(continued from Part 1: Solo in the Canadian Rockies)
The Haida Gwaii (formerly known as the Queen Charlotte Islands) is remote set of islands off the northwest coast of British Columbia. As is a region that I’d been intending to visit for ages, the difficulty in getting there made it elusive despite many years of good intentions, but as they say: good things come to those who wait. This whole bicycle tour arose around the idea of exploring the ancient forests of the islands by bicycle with a friend from Vancouver. The before and after fell into place as a way to make the most of the energy spent getting to these places, thereby extending the tour into a loop that contained a little bit of everything. And so it was here at Canada’s west coast that I went from being solo to meeting my smiling friend who flew up with her bicycle.
With its sparse population, the Haida Gwaii has few services, never mind roads. Graham Island in the north, the largest and most populous of the archipelago, is the only island with a paved road. With the exception of a few rogue logging roads and the ferry connected Sandspit Airport, it’s actually the only island in the region with roads, period. For obvious reasons, this is where I aimed my bike tires. With only 109km of paved road from Queen Charlotte City in the south to Masset in the north, the scale of things is a lot more accessible to travel by bicycle than in some other places. However, that so-called accessibility is provided by a network of rough, challenging logging roads cutting through the wild and dense forest. Over two weeks, we logged 579km of pedal powered exploration that took us to all four corners of this remote part of the world – not bad for an island with only 109km of paved roadway.

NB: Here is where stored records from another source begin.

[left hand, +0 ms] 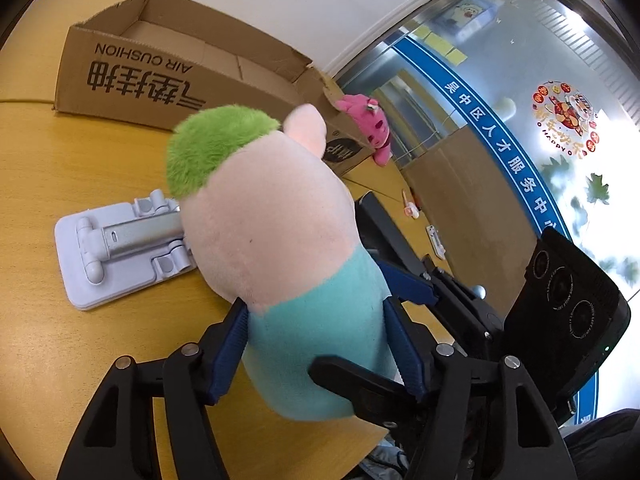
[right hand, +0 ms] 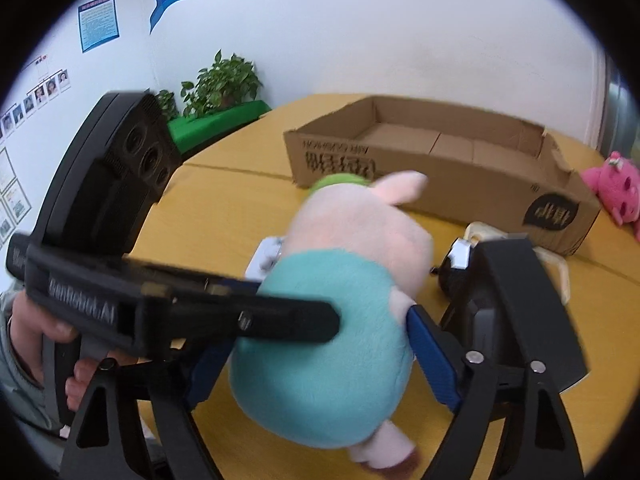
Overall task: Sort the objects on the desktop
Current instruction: 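Lift the plush pig with the left tool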
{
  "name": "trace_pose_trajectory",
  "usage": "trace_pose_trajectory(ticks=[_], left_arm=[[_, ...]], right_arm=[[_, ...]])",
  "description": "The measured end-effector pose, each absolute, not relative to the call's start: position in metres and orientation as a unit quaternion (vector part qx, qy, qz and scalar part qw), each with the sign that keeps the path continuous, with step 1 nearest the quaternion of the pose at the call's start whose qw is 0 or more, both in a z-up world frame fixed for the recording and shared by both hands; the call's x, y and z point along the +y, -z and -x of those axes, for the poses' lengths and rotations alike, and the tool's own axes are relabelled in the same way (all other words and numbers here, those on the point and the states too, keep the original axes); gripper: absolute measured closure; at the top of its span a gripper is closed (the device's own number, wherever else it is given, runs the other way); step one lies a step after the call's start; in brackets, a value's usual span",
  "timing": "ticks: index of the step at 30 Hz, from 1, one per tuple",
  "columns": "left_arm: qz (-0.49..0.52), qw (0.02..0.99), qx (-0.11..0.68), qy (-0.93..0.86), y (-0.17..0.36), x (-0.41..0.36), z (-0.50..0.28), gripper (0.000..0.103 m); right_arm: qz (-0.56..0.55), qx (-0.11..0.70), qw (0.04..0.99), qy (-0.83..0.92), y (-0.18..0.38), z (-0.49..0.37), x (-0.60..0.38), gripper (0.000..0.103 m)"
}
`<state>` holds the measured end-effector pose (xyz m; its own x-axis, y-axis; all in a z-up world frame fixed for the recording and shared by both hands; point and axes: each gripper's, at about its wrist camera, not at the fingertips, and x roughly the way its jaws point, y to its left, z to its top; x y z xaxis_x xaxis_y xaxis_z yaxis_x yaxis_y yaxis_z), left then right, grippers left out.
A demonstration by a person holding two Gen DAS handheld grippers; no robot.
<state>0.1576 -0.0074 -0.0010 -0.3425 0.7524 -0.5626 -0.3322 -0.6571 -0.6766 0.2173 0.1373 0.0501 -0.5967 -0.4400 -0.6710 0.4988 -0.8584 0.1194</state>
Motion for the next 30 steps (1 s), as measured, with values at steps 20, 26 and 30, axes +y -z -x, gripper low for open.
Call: trace_pose_trajectory(ticks=[20, 26, 30], left_arm=[[0.465, 0.319, -0.248, -0.788, 0.02, -0.021, -0.139, 0.023], [0.47, 0.322, -0.271, -0.776, 0.033, -0.019, -0.121, 0.028], [0.465, 0.33, -0.263, -0.778, 0.027, -0.018, -0.122, 0.043]], right_arm=[[-0.402, 0.068, 0.218, 0.887, -0.027, -0.201, 0.134, 0.015], [-0.399, 0.075, 0.227, 0.885, -0.025, -0.204, 0.133, 0.016], [-0.399, 0.065, 0.227, 0.886, -0.025, -0.204, 0.136, 0.019]])
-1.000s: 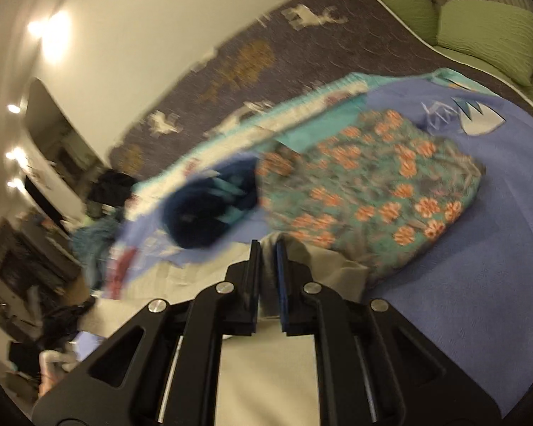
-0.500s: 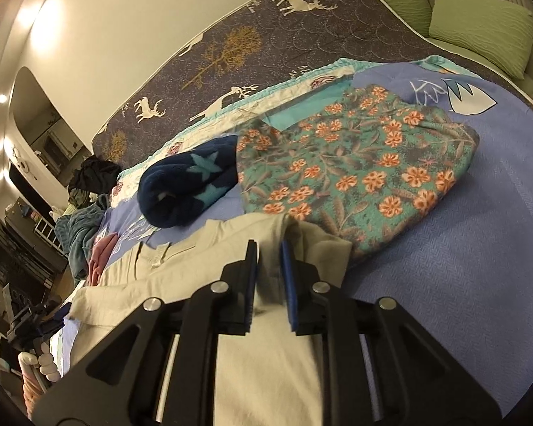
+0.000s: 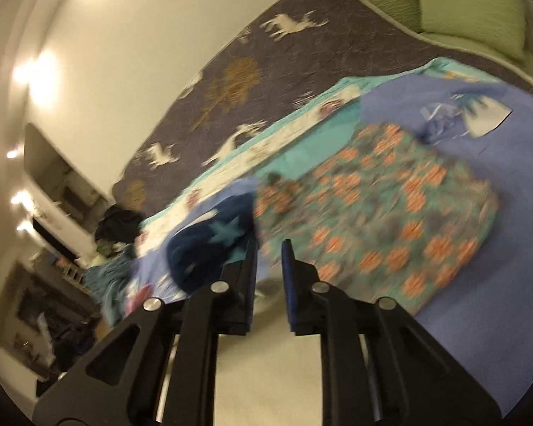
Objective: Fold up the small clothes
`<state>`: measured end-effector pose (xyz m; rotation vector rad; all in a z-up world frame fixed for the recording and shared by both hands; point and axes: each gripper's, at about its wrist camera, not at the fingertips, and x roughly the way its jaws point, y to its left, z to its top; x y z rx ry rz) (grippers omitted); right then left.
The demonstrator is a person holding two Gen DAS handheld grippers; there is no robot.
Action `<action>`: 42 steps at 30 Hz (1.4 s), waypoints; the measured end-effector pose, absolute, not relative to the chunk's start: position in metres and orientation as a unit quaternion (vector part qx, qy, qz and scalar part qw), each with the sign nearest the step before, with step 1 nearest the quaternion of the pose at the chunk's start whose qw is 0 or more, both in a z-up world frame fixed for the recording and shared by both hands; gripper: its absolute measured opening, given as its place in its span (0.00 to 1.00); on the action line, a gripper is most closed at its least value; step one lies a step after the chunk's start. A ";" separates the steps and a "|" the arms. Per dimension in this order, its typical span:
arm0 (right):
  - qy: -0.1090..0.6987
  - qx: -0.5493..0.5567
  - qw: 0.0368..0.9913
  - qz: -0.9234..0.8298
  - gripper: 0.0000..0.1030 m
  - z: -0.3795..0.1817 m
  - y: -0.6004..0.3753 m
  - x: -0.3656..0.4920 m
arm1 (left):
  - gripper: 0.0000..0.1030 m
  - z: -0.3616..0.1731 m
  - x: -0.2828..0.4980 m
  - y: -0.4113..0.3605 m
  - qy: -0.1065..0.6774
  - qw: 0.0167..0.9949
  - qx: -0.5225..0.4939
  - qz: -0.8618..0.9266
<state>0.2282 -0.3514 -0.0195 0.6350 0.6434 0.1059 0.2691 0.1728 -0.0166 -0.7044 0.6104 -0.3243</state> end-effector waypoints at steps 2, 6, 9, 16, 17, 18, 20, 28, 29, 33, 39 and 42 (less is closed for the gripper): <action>0.323 0.293 0.899 0.041 0.37 -0.022 -0.354 0.226 | 0.23 -0.019 0.269 0.183 0.301 0.880 -0.342 -0.138; 0.344 0.241 0.906 0.044 0.41 -0.034 -0.354 0.201 | 0.44 -0.032 0.244 0.188 0.316 0.886 -0.309 -0.139; 0.371 0.202 0.906 0.034 0.42 -0.050 -0.355 0.183 | 0.46 -0.049 0.237 0.181 0.358 0.882 -0.266 -0.151; 0.394 0.001 0.918 0.042 0.59 -0.041 -0.305 0.211 | 0.56 -0.060 0.277 0.112 0.428 0.885 -0.075 -0.168; 0.401 -0.033 0.914 0.048 0.60 -0.043 -0.295 0.221 | 0.55 -0.062 0.281 0.105 0.434 0.884 -0.054 -0.166; 0.406 -0.059 0.911 0.053 0.61 -0.044 -0.287 0.229 | 0.41 -0.063 0.286 0.099 0.439 0.882 -0.041 -0.169; 0.410 -0.097 0.905 0.061 0.64 -0.049 -0.275 0.248 | 0.14 -0.061 0.295 0.096 0.442 0.880 -0.034 -0.171; 0.383 0.008 0.916 0.120 0.04 -0.033 -0.290 0.275 | 0.00 -0.027 0.289 0.135 0.344 0.906 -0.162 -0.188; 0.368 0.040 0.921 0.125 0.04 -0.024 -0.298 0.268 | 0.00 -0.023 0.286 0.142 0.333 0.908 -0.176 -0.181; 0.331 0.121 0.928 0.118 0.04 0.001 -0.324 0.245 | 0.00 -0.020 0.297 0.155 0.313 0.915 -0.206 -0.148; 0.429 0.118 0.895 0.023 0.21 -0.044 -0.332 0.284 | 0.01 -0.061 0.334 0.154 0.385 0.900 -0.188 -0.083; 0.425 0.131 0.895 0.030 0.24 -0.053 -0.331 0.260 | 0.13 -0.061 0.315 0.164 0.383 0.899 -0.191 -0.095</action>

It takes two days by the northern rail line to reach Prince Rupert on Canada’s west coast. This lone vein of transportation cuts through thick Canadian wilderness with manmade marvels built to cross roaring rivers and pass through solid rock. There is something magical about the Skeena region towards the coast…moving mists amidst pristine wilderness – I’ve been through it twice, yet will definitely return.
From train to boat, one moves from the mist of the land to the mist of the sea at Canada’s west coast. Shrouded in nothing but foggy grey, it feels like one is in a child’s storybook, moving through a mystical portal to another land.
Fog clears and first glimpses of the long sought after Haida Gwaii come into view.